Mining in Australia & AASB S2 Compliance: Key industry adaptations

Australia’s mandatory climate disclosures under AASB S2 became effective January 1, 2025. While all industries face compliance challenges, mining operations confront a fundamentally different-and significantly harder-reporting reality. (Read more in our comprehensive compliance guide.)
This article focuses exclusively on why mining compliance is uniquely complex and what actually works.
For example: an iron ore producer’s Scope 3 emissions can be 20 times larger than operational emissions. Australian miners exporting to Europe navigate CBAM reporting that directly impacts commercial competitiveness. And Scope 3 methodologies for mining have little regulatory precedent. Read on for more ….
The 95% problem: Why mining’s Scope 3 is fundamentally different
According to the International Council on Mining and Metals, Scope 3 emissions can extend to 95% of total emissions for mining companies. When BHP extracts iron ore, mining operations (Scope 1+2) might generate 50 million tonnes CO2e annually. But when that iron ore becomes steel, downstream emissions exceed 1 billion tonnes-a 20:1 ratio.
Three immediate problems
Category 11 is your challenge. Most industries worry about purchased goods (Category 1) or business travel (Category 6). Mining’s defining challenge is Category 11: use of sold products. When coal is combusted, when iron ore becomes steel, when lithium becomes batteries-these downstream emissions dwarf everything at the mine site. Yet miners have zero operational control and limited visibility into customer combustion data.
Commodity variation creates different profiles. Thermal coal faces 95% Scope 3 and immediate stranded asset questions. Iron ore sees 90-95% Scope 3 but different transition pathways. Lithium actually benefits from scenario analysis as battery demand accelerates. Yet AASB S2 treats all “mining” identically.
The customer data gap is structural. Chinese steelmakers operate under different GHG Protocol standards. Japanese power utilities don’t share plant-level efficiency data. European smelters consider emissions profiles commercially sensitive.
Real numbers from Australian miners
According to Greenbase analysis:
- BHP’s Scope 3: 341 million tonnes CO2e (vs. 15.6 million tonnes Scope 1+2)-a 22:1 ratio
- Rio Tinto’s Scope 3: 530 million tonnes CO2e from iron ore and aluminium alone
- Fortescue: Acknowledges Scope 3 represents “the vast majority” with significant measurement limitations
- South32: Reports 44.4 million tonnes Scope 3 with explicit methodology uncertainty caveats
Under AASB S2, these numbers move from voluntary sustainability reports into audited financial disclosures with legal liability.

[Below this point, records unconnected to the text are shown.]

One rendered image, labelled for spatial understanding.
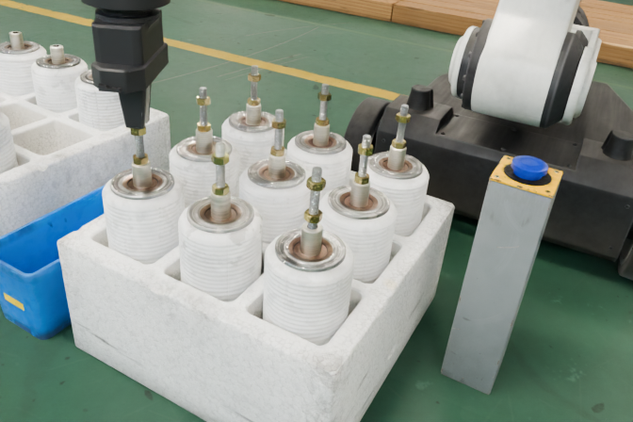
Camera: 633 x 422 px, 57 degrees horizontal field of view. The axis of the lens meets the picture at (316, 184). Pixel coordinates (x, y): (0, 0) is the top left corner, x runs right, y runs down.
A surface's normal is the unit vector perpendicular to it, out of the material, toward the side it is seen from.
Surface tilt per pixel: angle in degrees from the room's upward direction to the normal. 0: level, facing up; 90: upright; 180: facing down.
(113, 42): 90
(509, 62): 63
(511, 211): 90
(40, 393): 0
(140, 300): 90
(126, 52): 90
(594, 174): 46
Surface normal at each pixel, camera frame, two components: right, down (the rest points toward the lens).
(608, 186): -0.27, -0.31
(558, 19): -0.35, -0.09
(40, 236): 0.86, 0.28
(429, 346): 0.07, -0.86
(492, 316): -0.49, 0.40

The costly compliance gap to AASB S2
Australian miners already report under NGER. Many believe they’re well-positioned for AASB S2. This is dangerously incorrect.
NGER covers: Scope 1+2 operational emissions from facilities exceeding 25,000 tonnes CO2e annually.
AASB S2 requires: Scope 1, 2, and 3 across your entire value chain, climate risk governance, forward-looking scenario analysis, financial impact quantification, and phased external assurance-all aligned with IFRS S2 and GHG Protocol standards.
The gaps:
- Scope 3 isn’t optional under AASB S2-mandatory from Year 2
- Different methodologies: GHG Protocol uses different boundaries than NGER, particularly for Category 11
- Forward-looking vs. backward-looking: NGER reports history; AASB S2 requires 10-30 year scenario projections
- Assurance: AASB S2 applies financial audit rigor with restatement implications
Your NGER submission was perhaps 10% of what AASB S2 requires.
Stranded asset mathematics & scenario analysis
AASB S2 mandates scenario analysis using 1.5°C and >2.5°C pathways. For miners, this is existential mathematics about asset life and capital allocation.
Thermal coal: 1.5°C scenarios require global coal generation to decline 75-80% by 2040 (IEA Net Zero by 2050). If coal reserves have a 30-year mine life but demand collapses in 15 years, this becomes an impairment question with direct P&L impact.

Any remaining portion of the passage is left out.